Work order: From the line with "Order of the" through the final line of the entries below, write out each line exactly and nothing else.
===== Extracted data
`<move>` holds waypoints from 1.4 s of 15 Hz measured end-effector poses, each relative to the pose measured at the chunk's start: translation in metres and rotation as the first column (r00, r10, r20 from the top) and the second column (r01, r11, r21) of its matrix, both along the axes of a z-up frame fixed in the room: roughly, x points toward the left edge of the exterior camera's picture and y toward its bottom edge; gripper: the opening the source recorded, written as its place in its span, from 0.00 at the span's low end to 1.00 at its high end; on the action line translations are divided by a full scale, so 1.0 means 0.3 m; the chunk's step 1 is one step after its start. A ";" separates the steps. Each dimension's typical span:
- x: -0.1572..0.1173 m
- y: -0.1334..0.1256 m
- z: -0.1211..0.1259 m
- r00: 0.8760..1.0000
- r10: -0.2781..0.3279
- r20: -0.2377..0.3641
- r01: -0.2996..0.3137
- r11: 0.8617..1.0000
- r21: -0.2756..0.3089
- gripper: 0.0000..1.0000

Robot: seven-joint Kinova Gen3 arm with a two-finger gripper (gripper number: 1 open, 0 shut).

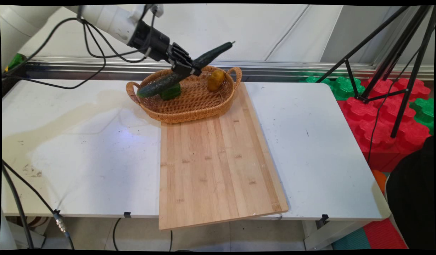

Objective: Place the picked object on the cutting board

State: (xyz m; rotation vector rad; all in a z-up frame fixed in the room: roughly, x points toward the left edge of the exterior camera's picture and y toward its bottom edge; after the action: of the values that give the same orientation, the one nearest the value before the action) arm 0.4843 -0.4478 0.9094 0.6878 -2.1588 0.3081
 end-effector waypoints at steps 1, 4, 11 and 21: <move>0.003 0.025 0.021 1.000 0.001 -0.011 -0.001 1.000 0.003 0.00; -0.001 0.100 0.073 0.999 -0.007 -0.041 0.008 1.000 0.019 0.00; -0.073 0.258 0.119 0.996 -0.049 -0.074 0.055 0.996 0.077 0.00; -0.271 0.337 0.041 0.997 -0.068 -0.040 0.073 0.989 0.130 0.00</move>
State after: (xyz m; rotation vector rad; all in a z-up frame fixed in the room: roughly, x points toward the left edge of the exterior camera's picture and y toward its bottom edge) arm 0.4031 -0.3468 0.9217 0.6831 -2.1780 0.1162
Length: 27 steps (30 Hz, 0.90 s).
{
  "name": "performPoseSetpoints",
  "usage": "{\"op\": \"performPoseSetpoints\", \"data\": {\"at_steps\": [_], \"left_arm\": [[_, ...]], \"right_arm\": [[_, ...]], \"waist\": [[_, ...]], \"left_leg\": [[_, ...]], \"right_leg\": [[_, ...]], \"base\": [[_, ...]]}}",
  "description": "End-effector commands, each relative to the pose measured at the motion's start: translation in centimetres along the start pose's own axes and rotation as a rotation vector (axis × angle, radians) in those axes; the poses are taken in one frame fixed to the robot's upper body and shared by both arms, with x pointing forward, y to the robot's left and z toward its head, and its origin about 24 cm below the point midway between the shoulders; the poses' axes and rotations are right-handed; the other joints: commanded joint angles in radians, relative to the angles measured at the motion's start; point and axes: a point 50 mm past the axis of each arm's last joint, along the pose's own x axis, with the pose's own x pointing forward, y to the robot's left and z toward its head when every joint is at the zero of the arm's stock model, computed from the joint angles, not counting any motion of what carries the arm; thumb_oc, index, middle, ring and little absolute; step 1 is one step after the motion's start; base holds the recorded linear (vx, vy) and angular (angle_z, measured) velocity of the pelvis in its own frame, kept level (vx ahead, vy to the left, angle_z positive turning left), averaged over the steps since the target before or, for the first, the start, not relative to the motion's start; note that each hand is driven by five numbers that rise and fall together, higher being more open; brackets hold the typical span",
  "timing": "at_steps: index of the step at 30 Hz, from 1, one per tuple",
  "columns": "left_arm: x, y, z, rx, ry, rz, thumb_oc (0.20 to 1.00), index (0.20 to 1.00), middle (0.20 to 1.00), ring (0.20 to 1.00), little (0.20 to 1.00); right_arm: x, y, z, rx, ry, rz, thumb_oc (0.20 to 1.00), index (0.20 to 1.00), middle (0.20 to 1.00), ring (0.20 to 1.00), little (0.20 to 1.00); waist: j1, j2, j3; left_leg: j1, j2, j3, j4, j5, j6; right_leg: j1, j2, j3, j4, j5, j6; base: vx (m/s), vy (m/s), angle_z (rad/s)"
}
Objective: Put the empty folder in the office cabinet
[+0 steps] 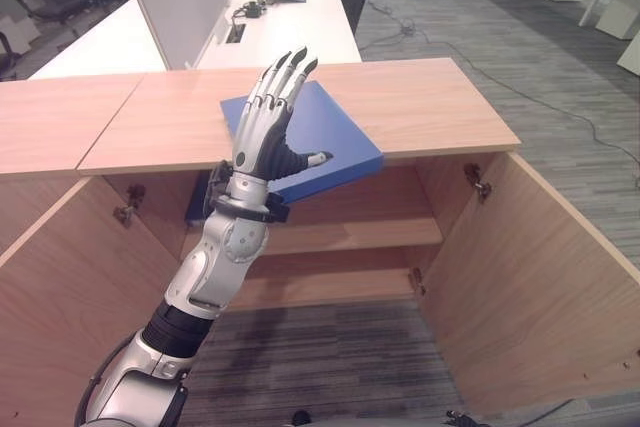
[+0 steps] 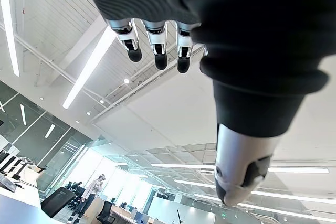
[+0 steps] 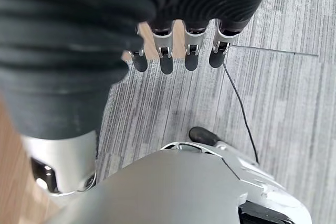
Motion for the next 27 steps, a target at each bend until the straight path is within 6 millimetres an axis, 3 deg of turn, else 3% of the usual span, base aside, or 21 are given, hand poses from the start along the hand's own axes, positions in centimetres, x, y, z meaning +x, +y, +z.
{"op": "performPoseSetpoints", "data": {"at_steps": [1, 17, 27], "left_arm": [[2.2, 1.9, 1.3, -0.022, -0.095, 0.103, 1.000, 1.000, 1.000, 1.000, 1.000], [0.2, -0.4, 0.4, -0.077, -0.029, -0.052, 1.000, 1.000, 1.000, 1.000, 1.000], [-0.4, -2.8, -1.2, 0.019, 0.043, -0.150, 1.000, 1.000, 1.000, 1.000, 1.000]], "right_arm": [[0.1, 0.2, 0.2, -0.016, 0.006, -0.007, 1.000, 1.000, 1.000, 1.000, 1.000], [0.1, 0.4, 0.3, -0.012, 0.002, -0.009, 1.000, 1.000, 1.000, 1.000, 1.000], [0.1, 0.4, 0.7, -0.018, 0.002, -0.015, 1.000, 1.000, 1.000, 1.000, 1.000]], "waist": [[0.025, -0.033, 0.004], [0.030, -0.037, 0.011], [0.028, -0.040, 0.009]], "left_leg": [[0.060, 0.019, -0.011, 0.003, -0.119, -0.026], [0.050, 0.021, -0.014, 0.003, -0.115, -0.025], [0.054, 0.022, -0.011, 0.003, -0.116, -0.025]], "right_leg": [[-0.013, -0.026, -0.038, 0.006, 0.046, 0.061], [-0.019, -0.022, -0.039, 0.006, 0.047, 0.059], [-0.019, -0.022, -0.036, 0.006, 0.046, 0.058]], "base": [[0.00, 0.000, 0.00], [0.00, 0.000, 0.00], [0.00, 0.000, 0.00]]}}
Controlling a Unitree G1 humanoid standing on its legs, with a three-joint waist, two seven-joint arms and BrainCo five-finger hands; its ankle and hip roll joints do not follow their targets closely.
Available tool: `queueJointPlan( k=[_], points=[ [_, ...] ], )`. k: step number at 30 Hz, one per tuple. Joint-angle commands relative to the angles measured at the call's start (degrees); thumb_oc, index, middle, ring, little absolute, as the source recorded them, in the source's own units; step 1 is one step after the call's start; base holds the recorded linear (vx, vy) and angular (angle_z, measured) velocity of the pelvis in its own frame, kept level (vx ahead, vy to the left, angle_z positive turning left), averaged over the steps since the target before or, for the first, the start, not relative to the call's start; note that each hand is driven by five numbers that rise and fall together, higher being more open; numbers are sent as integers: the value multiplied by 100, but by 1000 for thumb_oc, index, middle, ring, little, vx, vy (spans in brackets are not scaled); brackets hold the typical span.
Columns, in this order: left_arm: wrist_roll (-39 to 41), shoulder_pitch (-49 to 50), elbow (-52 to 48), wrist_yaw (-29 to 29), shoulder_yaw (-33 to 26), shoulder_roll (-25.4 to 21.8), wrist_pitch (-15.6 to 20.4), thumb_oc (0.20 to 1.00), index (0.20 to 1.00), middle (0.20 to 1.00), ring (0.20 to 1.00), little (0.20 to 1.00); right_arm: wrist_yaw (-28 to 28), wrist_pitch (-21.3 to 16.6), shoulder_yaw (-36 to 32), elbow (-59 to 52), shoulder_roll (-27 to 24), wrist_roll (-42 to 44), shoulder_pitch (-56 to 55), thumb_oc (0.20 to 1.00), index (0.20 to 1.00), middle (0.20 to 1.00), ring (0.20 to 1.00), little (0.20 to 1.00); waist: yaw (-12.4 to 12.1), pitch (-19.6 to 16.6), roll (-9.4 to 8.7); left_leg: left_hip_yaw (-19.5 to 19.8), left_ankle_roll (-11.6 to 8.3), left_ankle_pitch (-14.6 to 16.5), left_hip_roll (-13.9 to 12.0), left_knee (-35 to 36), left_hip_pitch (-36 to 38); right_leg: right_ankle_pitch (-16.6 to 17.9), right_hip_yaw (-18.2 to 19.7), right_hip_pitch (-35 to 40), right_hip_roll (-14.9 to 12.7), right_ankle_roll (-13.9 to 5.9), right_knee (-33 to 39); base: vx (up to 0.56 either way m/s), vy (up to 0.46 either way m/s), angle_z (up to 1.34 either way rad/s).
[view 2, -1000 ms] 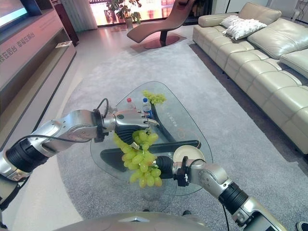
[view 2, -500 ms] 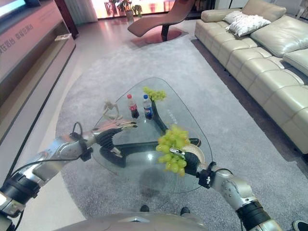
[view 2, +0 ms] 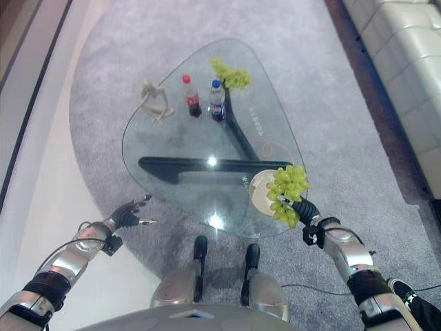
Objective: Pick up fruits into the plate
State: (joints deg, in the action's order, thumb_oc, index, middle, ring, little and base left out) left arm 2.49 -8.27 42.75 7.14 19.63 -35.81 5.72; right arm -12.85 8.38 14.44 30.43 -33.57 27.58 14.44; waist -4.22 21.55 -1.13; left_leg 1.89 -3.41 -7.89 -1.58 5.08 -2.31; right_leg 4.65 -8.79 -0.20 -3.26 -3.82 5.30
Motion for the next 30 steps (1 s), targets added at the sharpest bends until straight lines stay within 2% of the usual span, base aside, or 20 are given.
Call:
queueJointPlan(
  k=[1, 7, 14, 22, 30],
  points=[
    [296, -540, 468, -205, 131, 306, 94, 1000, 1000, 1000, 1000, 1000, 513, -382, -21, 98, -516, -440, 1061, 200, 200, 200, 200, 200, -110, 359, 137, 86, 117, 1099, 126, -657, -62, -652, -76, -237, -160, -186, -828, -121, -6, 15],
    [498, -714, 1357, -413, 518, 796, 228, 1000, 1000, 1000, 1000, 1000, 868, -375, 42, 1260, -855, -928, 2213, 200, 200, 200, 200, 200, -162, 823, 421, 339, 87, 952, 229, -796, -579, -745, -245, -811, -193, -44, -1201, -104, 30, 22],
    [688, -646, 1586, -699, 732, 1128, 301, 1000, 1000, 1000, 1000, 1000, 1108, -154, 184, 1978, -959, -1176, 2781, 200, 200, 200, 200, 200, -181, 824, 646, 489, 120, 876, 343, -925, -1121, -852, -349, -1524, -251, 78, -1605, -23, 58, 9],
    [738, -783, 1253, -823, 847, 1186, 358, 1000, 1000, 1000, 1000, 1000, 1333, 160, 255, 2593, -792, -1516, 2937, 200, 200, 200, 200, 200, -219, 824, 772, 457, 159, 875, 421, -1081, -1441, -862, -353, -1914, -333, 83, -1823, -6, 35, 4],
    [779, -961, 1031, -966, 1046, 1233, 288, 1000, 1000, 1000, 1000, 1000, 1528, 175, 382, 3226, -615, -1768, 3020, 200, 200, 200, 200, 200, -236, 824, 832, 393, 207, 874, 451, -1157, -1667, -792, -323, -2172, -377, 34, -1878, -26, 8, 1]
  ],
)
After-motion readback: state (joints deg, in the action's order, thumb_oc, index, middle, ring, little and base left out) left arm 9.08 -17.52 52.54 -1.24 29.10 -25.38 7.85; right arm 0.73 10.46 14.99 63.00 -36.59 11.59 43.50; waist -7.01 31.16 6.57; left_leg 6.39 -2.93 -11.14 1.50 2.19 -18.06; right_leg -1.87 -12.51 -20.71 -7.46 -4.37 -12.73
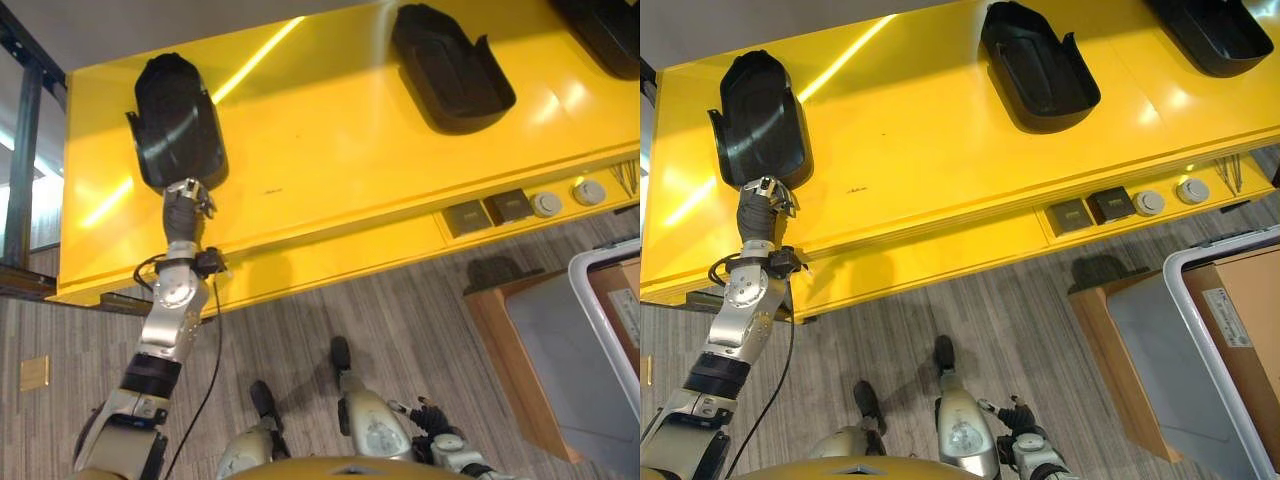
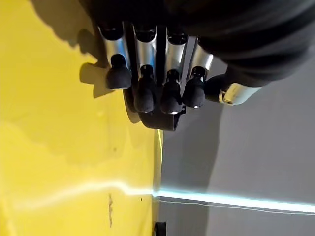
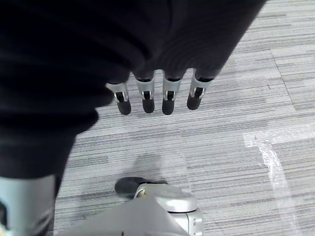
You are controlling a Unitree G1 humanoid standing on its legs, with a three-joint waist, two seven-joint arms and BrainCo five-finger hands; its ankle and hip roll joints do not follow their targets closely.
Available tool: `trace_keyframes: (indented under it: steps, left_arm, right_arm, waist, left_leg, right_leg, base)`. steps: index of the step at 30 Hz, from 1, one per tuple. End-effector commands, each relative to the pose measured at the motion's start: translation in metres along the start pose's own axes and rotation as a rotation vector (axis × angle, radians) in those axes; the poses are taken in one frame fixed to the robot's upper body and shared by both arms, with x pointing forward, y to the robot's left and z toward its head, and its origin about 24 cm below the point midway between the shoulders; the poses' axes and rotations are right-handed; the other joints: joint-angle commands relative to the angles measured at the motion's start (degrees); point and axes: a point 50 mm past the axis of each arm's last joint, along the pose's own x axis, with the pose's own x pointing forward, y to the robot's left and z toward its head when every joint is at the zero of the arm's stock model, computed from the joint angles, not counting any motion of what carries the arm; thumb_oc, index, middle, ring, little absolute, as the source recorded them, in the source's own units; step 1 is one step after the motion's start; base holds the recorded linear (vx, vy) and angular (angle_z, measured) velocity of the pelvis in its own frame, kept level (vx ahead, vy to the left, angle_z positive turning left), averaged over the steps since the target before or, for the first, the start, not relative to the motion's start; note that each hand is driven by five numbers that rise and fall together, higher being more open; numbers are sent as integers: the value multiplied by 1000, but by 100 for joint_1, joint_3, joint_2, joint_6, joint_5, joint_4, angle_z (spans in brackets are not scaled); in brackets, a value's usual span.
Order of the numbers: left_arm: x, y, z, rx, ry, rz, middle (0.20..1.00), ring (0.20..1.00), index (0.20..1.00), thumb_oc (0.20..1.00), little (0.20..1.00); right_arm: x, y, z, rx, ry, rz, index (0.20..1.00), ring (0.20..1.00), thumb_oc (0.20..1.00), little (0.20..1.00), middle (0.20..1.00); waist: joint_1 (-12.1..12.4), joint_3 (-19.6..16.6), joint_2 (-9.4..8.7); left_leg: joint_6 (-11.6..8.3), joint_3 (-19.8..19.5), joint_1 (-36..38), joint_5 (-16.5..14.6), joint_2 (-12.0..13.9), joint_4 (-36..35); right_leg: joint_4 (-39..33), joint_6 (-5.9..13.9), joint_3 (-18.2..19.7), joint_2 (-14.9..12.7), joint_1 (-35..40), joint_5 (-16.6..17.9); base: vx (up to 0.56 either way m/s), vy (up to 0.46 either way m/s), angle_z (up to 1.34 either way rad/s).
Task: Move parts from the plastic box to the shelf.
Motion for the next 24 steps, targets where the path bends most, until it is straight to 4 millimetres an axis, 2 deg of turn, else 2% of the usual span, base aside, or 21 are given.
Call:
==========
Output of the exercise:
Order of the numbers: left_arm: x, y, z, rx, ry, rz, middle (0.20..1.00), ring (0.20..1.00), index (0.20..1.00), thumb_oc (0.20..1.00), little (0.20..1.00); right_arm: x, y, z, rx, ry, rz, index (0.20..1.00), ring (0.20..1.00), thumb_oc (0.20..1.00), little (0.20..1.00), middle (0.20..1.00); waist: joint_1 (-12.1..12.4), joint_3 (-19.6..16.6), joint_2 (-9.4..8.7); left_leg: joint_6 (-11.6..8.3), joint_3 (-19.8..19.5), joint_1 (-36..38), joint_5 (-16.5..14.6), joint_2 (-12.0..13.9), joint_4 (-36..35); right_leg: joint_4 (-39..33), joint_6 (-5.9..13.9), joint_3 (-18.2..19.7), joint_2 (-14.9..12.7), joint_1 (-35..40), joint_5 (-16.6..17.9); base: vx (up to 0.56 either way m/s), vy (up to 0.46 either way m/s), angle_z (up to 1.34 either way rad/s).
Task: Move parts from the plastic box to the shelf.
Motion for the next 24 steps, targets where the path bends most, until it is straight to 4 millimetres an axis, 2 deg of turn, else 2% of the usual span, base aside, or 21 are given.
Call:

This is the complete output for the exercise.